What does Galatians 6:14 mean?
Paul is once more denouncing the false-teaching Judaizers who are attempting to strong-arm the Galatian believers into getting circumcised in order to be truly right with God (Galatians 2:4). Paul has revealed part of their motive: boasting about conversion numbers. In other words, these false teachers are not truly concerned about the people of Galatia or even about serving God. They're trying to earn bragging rights about their salesmanship.Paul now implies that he could play that game, too, if he was like the Judaizers. After all, he has been instrumental in converting many, many people to faith in Christ. But Paul says clearly that he refuses to do such a thing. He will not boast about what God has accomplished through him. Paul says he will boast in just one thing: the cross of Christ. Everything that Paul has, that anyone in Christ has, is possible only because Jesus died on that cross for our sins to set us free.

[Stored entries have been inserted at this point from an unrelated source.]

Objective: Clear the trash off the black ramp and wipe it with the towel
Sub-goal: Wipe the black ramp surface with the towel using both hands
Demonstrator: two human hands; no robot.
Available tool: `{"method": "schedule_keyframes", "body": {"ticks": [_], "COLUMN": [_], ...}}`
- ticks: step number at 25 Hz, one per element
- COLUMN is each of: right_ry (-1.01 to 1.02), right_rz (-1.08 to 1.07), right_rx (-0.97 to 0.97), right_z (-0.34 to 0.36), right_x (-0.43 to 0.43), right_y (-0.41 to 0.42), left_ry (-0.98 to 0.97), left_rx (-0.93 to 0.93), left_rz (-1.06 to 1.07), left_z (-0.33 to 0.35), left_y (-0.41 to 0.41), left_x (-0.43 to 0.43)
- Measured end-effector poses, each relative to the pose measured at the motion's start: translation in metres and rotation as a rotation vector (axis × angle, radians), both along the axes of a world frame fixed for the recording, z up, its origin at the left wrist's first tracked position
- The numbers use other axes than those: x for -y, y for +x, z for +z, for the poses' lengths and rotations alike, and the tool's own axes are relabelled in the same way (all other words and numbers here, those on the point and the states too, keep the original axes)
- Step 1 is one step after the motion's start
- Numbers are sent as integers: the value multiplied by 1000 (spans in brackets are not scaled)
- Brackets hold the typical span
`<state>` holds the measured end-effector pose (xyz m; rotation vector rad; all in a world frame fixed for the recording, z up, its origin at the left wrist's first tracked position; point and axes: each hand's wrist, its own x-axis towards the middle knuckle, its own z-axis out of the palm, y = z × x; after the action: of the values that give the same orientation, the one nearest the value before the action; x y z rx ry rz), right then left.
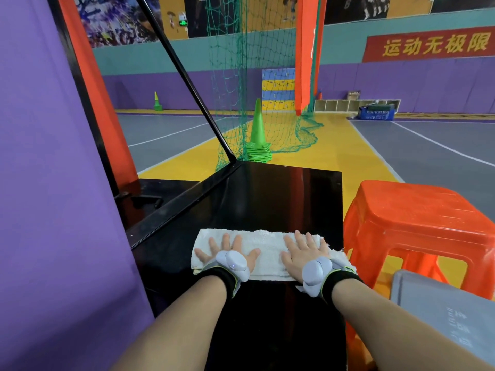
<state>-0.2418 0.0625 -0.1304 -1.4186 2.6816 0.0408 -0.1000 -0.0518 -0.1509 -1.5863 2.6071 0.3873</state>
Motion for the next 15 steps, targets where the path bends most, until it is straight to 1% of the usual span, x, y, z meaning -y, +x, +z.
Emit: {"method": "schedule_keyframes", "body": {"ticks": [6,10,15], "right_ry": [16,-18,-51], "right_rz": [33,76,96], "right_rx": [0,-7,-28], "right_z": [-3,-8,-23], "right_x": [56,97,153], "right_y": [-3,-13,-36], "left_ry": [-131,-151,-123], "left_rx": [26,31,34], "left_rz": [42,73,100], "left_z": [-5,-4,-10], "left_y": [2,-2,-23], "left_x": [36,76,137]}}
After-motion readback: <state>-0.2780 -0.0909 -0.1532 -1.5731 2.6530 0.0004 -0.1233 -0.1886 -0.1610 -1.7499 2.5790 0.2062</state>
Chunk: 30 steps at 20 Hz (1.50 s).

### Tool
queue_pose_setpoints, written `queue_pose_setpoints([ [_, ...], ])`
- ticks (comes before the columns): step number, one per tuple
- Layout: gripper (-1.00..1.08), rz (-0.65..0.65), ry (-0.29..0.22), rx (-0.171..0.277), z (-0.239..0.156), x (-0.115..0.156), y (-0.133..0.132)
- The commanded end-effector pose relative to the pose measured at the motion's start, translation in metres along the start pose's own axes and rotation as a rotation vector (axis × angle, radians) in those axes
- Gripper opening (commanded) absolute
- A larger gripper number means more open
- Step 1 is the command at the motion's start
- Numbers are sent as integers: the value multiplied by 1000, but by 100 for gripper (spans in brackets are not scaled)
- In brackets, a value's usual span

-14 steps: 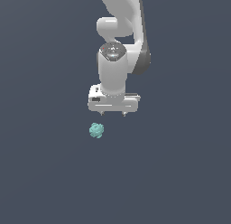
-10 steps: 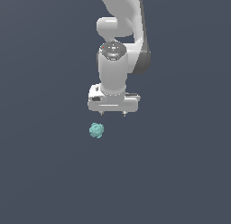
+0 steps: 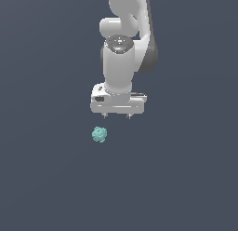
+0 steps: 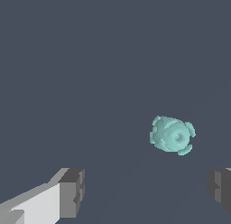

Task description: Pick up the object and move it to a goal position.

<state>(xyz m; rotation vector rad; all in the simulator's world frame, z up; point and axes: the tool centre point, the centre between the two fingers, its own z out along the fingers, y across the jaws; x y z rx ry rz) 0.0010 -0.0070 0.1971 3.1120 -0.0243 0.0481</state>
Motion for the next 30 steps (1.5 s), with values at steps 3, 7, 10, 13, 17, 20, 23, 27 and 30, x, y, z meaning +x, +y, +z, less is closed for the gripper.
queue_pose_setpoints([
  [3, 100, 25, -4, 4, 11, 1, 9],
  [7, 100, 74, -12, 12, 32, 2, 26],
  [10, 100, 127, -19, 18, 54, 2, 44],
  [13, 100, 181, -26, 22, 77, 1, 63],
  [17, 100, 231, -32, 24, 98, -2, 82],
  [20, 100, 252, -34, 25, 107, -3, 89],
  [23, 100, 259, -35, 25, 110, -4, 92],
  [27, 100, 256, -36, 24, 112, -4, 91],
  [30, 100, 257, -36, 24, 123, -5, 91],
])
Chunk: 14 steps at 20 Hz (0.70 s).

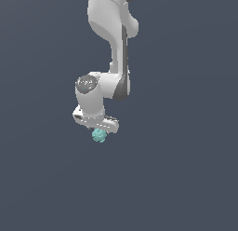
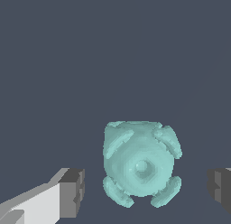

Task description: Pick up the object and move it to a goal position.

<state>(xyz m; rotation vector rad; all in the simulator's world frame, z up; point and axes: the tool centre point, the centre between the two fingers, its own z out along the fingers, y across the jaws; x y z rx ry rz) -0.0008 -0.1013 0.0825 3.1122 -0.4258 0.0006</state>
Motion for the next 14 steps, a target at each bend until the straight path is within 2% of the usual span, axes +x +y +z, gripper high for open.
queue_pose_setpoints([
  [1, 100, 1, -1, 0, 11, -1, 0],
  [6, 100, 3, -1, 0, 36, -1, 1],
  [11, 100, 3, -1, 0, 43, 0, 1],
  [12, -100, 3, -1, 0, 43, 0, 1],
  [14, -100, 3, -1, 0, 43, 0, 1],
])
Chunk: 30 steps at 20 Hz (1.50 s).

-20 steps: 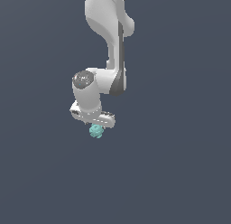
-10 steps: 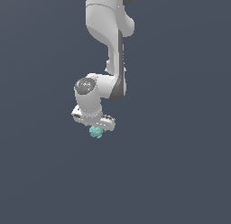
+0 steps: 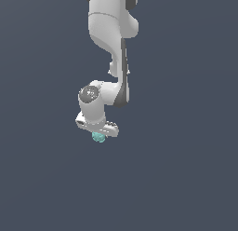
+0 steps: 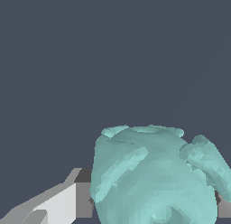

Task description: Pick up the object and move it to a goal position.

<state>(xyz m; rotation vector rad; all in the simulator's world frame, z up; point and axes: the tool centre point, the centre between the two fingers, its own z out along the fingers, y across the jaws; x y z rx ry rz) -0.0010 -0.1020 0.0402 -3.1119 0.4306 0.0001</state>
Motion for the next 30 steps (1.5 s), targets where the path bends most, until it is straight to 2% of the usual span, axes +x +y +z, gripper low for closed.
queue_pose_setpoints([
  [1, -100, 0, 0, 0, 1, 0, 0],
  [10, -100, 0, 1, 0, -1, 1, -1],
  [15, -100, 0, 1, 0, -13, 4, -16],
  [21, -100, 0, 1, 0, -44, 12, -54],
  [30, -100, 1, 1, -1, -105, 29, -129],
])
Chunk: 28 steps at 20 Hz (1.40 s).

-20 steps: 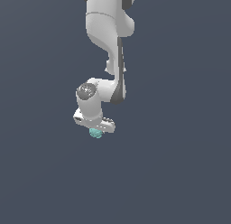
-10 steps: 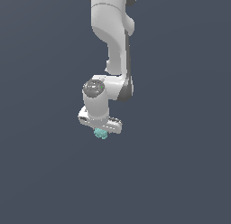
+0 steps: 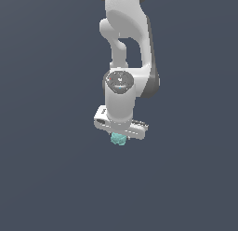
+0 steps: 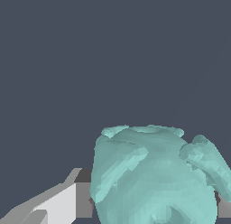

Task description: Pick up the object and move it to a goal position.

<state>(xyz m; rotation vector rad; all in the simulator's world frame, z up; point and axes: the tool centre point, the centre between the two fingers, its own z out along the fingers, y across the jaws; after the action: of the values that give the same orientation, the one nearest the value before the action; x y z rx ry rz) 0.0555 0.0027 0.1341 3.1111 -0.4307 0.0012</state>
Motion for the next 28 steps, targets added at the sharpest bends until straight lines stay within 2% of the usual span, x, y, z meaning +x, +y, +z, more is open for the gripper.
queue_pose_setpoints([
  [1, -100, 1, 0, 0, -18, 5, -22],
  [7, -100, 1, 0, 0, -55, 16, -68],
  [14, -100, 1, 0, 0, -88, 27, -109],
  [21, -100, 1, -1, 0, -111, 36, -138],
  [28, -100, 0, -1, 1, -123, 41, -154],
])
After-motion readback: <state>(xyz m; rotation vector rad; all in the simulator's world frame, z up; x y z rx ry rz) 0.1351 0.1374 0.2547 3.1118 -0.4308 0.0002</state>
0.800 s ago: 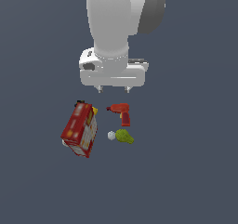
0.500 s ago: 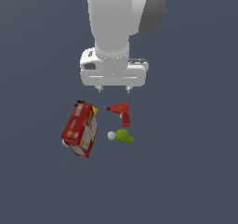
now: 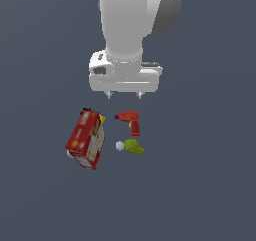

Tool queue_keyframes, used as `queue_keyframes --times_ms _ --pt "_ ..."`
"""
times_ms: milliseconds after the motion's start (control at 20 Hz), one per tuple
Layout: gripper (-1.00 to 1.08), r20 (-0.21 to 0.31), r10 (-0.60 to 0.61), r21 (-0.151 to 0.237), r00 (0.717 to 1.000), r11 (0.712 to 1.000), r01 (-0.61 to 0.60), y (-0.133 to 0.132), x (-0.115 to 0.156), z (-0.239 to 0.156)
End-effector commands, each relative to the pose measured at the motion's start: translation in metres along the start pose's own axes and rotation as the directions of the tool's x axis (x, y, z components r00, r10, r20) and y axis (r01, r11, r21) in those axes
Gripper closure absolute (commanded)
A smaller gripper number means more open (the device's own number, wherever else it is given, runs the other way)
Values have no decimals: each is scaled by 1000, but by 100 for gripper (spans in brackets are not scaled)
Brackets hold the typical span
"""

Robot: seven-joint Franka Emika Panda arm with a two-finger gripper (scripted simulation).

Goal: Pick up a designated object from a clutter of objects.

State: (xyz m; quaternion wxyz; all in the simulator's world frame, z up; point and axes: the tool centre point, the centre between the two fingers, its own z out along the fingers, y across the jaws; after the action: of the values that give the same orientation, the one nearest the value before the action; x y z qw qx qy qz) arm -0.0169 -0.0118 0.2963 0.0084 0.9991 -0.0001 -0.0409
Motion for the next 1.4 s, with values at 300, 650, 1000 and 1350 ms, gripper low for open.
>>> queue_keyframes --times_ms 300,650,1000,1350 --pt "-92 -5 52 16 999 999 -52 22 0 24" --pt "-92 -16 152 42 988 988 -152 62 -7 68" --pt "-92 -29 298 65 954 953 -296 118 -30 126" --pt "-92 -41 444 73 895 895 -440 169 -69 180"
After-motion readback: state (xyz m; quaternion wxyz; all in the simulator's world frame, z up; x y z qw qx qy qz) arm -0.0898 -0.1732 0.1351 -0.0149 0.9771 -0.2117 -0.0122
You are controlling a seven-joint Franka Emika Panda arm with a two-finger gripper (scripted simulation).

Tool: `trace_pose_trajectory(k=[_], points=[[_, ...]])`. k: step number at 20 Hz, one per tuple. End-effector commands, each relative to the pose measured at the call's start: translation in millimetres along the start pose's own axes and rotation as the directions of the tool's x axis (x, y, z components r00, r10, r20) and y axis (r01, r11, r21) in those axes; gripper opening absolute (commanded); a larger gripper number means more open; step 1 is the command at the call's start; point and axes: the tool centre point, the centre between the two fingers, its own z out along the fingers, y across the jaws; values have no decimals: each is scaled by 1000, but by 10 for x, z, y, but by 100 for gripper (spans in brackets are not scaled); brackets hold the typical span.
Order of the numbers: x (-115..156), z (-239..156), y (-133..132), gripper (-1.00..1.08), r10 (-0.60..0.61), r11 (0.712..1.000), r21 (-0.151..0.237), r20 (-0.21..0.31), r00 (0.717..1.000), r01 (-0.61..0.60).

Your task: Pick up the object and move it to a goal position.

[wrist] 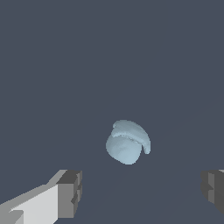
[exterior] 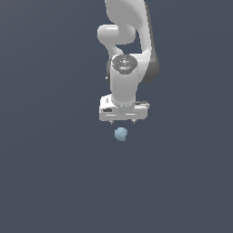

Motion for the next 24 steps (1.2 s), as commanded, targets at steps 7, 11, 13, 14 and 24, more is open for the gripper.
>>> trace_pose_trajectory(k=[7,11,13,14,24], points=[[-1,182,6,100,113,994,-2,-10,994,-113],[-6,318,14,100,199,980,-4,-19,980,-200],[-11,395,20,100,249,969,-4,-24,968,-249],[-14,432,23,100,272,962,-5,-26,962,-272],[-40,676,48,100,425,905,-4,-45,904,-425]])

It is by the cross of Jesus, Paul says, that the world has been crucified to him and him to the world. In other words, because he has been justified by faith in Christ and what He accomplished on the cross, Paul no longer needs the approval of the world. The world has nothing to offer to him, just as the world, at large, certainly does not want what he has to offer. Because of the cross, Paul is free from all of that while the Judaizers remain enslaved to their sinful worldliness (Galatians 3:23–29).